Ya no estamos lejos de la ficción. Nuestra vida está escrita en hilos invisibles, más accesibles para los que los manejan que para nosotros mismos. Se acabó que sólo el médico confidente sepa lo de tu próstata y el banquero, los ceros de tus ahorros. Pronto tocará tirar de lista de Apps, rellenar formularios y lanzarlos al vacío. Con suerte, un ente desconocido responderá: dobla la dosis de lo tuyo y cuidado, que ya no estás para más gastos.

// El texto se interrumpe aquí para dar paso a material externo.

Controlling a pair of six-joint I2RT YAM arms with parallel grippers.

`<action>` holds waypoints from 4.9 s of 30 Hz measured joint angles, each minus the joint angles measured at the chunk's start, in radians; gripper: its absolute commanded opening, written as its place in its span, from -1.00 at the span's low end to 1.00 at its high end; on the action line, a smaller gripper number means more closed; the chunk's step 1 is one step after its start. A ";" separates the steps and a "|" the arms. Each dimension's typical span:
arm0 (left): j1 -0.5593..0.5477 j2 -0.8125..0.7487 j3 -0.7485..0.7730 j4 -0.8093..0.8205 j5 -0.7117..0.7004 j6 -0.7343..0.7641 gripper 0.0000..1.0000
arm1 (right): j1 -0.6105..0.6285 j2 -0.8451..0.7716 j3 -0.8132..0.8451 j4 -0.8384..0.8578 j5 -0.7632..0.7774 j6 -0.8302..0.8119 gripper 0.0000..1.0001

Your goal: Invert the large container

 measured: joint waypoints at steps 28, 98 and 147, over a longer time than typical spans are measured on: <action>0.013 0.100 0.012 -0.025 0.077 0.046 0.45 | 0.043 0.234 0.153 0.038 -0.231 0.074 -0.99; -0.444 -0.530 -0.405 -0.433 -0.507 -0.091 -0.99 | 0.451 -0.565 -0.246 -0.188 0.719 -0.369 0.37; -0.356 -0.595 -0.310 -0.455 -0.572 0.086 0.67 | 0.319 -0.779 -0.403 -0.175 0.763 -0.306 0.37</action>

Una idea que, además de provocar frío, me trae a la cabeza ese libro de Julia Navarro titulado ‘Dime quién soy’, en el que un joven investiga la vida de su abuela, que el alzhéimer borró de su cabeza. Y temes que, llegada esa edad en que la memoria se desabroche y tus claves y códigos se desparramen, sin documentos en la mesilla que te den pistas, tocará lanzar un SOS al hacker de guardia: Dime quien soy.

Salvo en caso de ciberataque, que existiremos sin existir.